The implementation of Non-linear (Preconditioned) Conjugate Gradient
works on clusters (both Hadoop and otherwise) now.

To build the code, run make.

At a high level, the code operates by repeatedly executing something
equivalent to the MPI AllReduce function---adding up floats from all
nodes then broadcasting them back to each individual node.  In order
to do this, a spanning tree over the nodes must be created.  This is
done using the helper daemon 'allreduce_master'.

***********************************************************************

To run the code on Hadoop clusters:

Connect to the master node for the Hadoop cluster:
./allreduce_master <n>
where <n> is the number of mappers you are going to launch.

Start the map-reduce job using Hadoop streaming: 

hadoop jar $HADOOP_HOME/hadoop-streaming.jar
-Dmapred.job.map.memory.mb=2500 -input <input> -output <output> -file
vw -file runvw.sh -mapper 'runvw.sh <output> <master>' -reducer
NONE

where <output> is the directory on HDFS where you want the trained
model to be saved and <master> is the hostname of the gateway where
allreduc_master runs. The trained model is saved to the file
<output>/model on HDFS and can be retreived by hadoop -get.

To modify the arguments to VW, edit the script runvw.sh. Arguments to
hadoop can be directly added in the hadoop streaming command. 

***********************************************************************

To run the code on non-Hadoop clusters:

Start the master job on one of the cluster nodes:
./allreduce_master <n>
where <n> is the number of workers you are going to launch.

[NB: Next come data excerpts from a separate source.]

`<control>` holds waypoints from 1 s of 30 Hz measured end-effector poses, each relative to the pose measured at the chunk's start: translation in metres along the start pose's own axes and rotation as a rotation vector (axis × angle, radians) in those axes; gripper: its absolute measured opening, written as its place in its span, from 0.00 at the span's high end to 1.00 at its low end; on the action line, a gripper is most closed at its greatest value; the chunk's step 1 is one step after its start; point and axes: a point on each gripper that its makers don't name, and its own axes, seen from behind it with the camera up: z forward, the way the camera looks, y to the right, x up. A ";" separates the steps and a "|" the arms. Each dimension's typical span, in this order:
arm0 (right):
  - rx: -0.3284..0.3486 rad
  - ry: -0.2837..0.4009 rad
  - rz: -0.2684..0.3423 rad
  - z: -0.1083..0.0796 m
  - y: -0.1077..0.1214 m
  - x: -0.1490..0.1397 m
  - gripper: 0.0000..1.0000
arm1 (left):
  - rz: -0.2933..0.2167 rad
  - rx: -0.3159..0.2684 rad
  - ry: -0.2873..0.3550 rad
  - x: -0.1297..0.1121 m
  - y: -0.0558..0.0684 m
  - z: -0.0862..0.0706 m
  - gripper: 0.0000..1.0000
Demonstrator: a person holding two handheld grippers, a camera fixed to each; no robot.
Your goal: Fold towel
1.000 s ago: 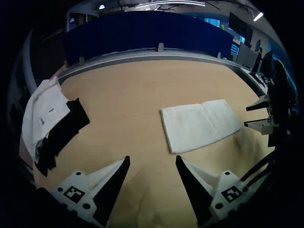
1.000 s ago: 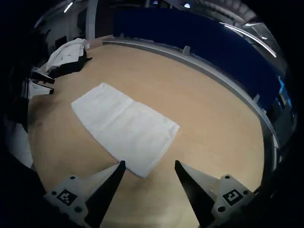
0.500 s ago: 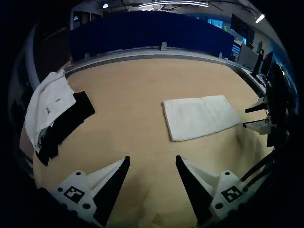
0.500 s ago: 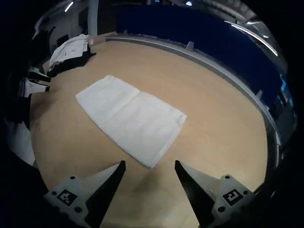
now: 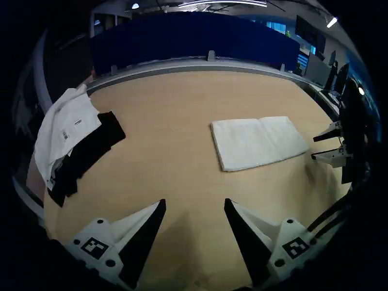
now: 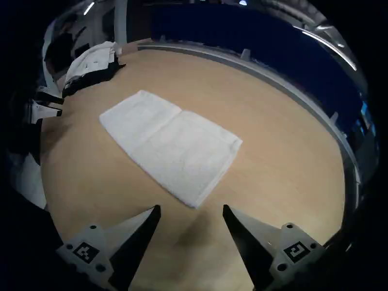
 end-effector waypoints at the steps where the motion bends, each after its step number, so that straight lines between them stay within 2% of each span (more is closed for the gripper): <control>1: 0.001 -0.001 0.000 0.001 0.000 0.000 0.01 | -0.001 0.000 0.001 0.000 0.000 -0.001 0.11; 6: 0.013 -0.005 -0.003 0.006 -0.001 -0.001 0.03 | -0.003 -0.001 0.001 -0.001 0.000 -0.004 0.11; 8: 0.023 -0.006 -0.006 0.009 -0.003 -0.001 0.11 | -0.004 -0.001 -0.002 -0.002 0.000 -0.004 0.11; 18: 0.043 -0.028 0.004 0.023 -0.004 -0.006 0.25 | -0.007 0.001 -0.011 -0.006 0.002 -0.007 0.11; 22: 0.057 -0.035 0.007 0.025 -0.004 -0.007 0.39 | -0.006 0.000 -0.009 -0.006 0.003 -0.009 0.11; 26: 0.074 -0.037 0.007 0.026 -0.006 -0.007 0.60 | -0.007 0.001 -0.010 -0.008 0.003 -0.011 0.11; 30: 0.082 -0.040 0.006 0.026 -0.007 -0.007 0.73 | -0.012 0.001 -0.013 -0.012 0.004 -0.012 0.11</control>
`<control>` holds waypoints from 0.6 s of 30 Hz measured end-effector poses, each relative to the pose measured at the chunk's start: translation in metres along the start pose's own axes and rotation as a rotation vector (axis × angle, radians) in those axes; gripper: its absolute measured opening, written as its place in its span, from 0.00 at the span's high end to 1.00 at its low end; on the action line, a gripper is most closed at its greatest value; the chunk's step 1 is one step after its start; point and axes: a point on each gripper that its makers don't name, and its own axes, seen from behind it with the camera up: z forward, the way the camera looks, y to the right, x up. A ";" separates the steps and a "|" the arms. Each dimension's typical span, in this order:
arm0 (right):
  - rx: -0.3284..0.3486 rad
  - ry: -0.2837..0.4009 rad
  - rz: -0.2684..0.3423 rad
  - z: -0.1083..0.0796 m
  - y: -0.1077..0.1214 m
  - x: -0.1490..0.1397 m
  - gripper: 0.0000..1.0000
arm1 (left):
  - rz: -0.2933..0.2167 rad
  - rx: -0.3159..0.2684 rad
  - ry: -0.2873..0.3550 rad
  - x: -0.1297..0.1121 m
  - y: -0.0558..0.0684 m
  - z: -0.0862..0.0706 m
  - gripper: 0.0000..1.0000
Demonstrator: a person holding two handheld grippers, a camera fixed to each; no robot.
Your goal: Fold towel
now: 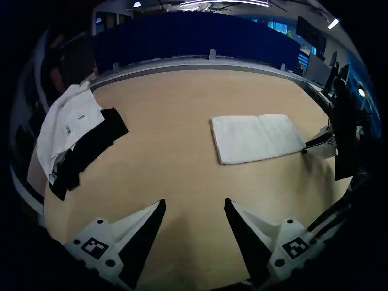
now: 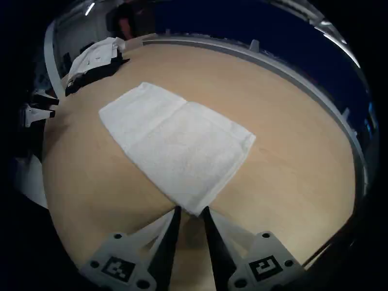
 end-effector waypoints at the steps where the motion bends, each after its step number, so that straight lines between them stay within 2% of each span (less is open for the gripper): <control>1: -0.002 -0.001 0.001 0.000 0.001 0.000 0.76 | -0.001 0.000 0.000 -0.001 0.000 0.000 0.11; 7: -0.032 0.014 -0.002 0.000 0.006 0.006 0.94 | -0.003 -0.003 -0.002 -0.004 0.001 -0.002 0.11; 12: -0.055 0.032 -0.013 -0.004 0.012 0.016 0.96 | -0.003 -0.004 0.000 -0.004 0.001 -0.003 0.11; 18: -0.070 0.061 -0.054 -0.017 0.016 0.040 0.96 | -0.015 -0.007 0.005 -0.002 -0.001 -0.004 0.11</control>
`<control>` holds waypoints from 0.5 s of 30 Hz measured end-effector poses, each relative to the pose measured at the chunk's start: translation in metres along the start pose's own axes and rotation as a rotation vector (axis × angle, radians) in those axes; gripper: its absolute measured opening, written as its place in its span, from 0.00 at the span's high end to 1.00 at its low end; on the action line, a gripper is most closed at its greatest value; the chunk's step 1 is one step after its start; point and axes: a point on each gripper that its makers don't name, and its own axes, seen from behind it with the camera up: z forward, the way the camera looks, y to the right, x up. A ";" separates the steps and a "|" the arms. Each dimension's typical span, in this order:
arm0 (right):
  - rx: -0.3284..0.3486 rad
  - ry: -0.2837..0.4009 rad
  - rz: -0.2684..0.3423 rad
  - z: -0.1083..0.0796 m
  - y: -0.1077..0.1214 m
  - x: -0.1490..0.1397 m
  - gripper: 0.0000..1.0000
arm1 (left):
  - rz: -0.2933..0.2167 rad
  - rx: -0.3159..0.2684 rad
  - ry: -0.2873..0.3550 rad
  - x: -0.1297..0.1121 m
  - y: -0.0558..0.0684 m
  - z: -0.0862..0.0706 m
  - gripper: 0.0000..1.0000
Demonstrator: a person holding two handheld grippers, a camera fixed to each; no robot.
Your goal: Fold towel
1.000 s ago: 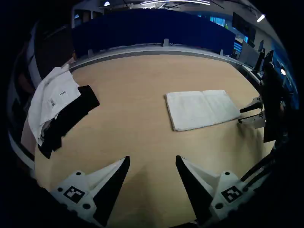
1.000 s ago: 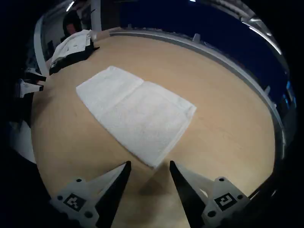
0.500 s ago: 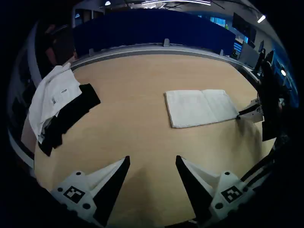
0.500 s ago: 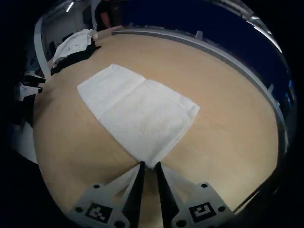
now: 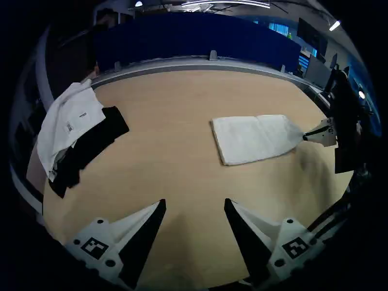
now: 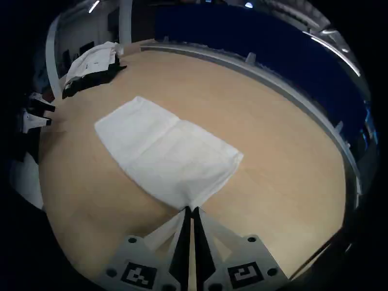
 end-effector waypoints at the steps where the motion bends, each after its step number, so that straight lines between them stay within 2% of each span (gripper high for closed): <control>1: 0.000 0.007 -0.008 -0.002 0.000 0.006 0.96 | -0.003 -0.001 0.001 0.000 0.000 0.000 0.11; 9: 0.004 0.069 -0.108 -0.014 -0.005 0.069 0.96 | -0.014 -0.004 0.006 0.001 -0.002 -0.006 0.11; 15: 0.032 0.116 -0.219 -0.015 -0.027 0.119 0.96 | -0.024 -0.007 0.019 0.003 -0.002 -0.011 0.11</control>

Launch vw on each of the worker nodes: 

./vw --cache_file temp.cache -b 24 --conjugate_gradient --passes 4 -q
up -q ua -q us -q pa -q ps -q as --loss_function=logistic
--regularization=1 --master_location <master> -d <input> -f
model

where <master> is the hostname of the master node and <input> is a
different input file to each of the slaves.  The trained model is saved
as the file model on the worker nodes.

************************************************************************

The files you need to know about:

runvw.sh: This is the mapper code. It takes as arguments:
          
The output directory. The trained model from the first mapper is
stored as the file "model" in the output directory.

The hostname of the cluster gateway, so that the mappers can connect
to the gateway
                    
All the other standard VW options are currently hardcoded in the
script, feel free to mess around with them.

#########################################################################

allreduce_master.cc: This is the master code which runs on the gateway. You
start it before the call to hadoop. The master takes as input the
number of mappers it should expect to hear from, so you need to know
this ahead of time based on the number of input files you have. The
master backgrounds itself after starting and listens for <n> incoming
connections. The role of the master is to set up the topology on the
mappers and then let them communicate amongst themselves.

#########################################################################

allreduce.h: This is the header file for the workers. It provides a
struct socks, that contains a socket to the parent and sockets for up
to two children. Also provides the following functions:

all_reduce_init(string master_location, node_socks* socks): Takes as
input the hostname of the master as a string, and a pointer to the
struct socks which will be populated with the parent and children
sockets at the end. This routine checks in with the master, gets the
tree structure and sets up communication with the parent and the
children for the rest of the algorithm.

all_reduce(char* buffer, int n, node_socks socks): Performs AllReduce
on the entries of buffer that is n bytes, with the parent and children
specified in socks object. It is implicitly assumed that the buffer
contains floats so that addition is defined on chunks of 4 bytes.

all_reduce_close(node_socks socks): Closes the sockets at the end.

The header also defines a constant const int buf_size which is the
buffer size (in bytes) used for communication.
                  
#########################################################################

allreduce.cc: This is the code for the workers. It implements the 
routines described above. all_reduce is implemented as a combination of 
reduce and broadcast routines. reduce reads data from children, adds it 
with local data and passes it up to the parent with a call to pass_up. 
broadcast receives data from parent, and passes it down to children with 
a call to pass_down.

#########################################################################

cg.cc: Conjugate gradient code with appropriate calls to all_reduce 
whenever communication is needed. Uses routines accumulate and 
accumulate_scalar to reduce vectors and scalars resp.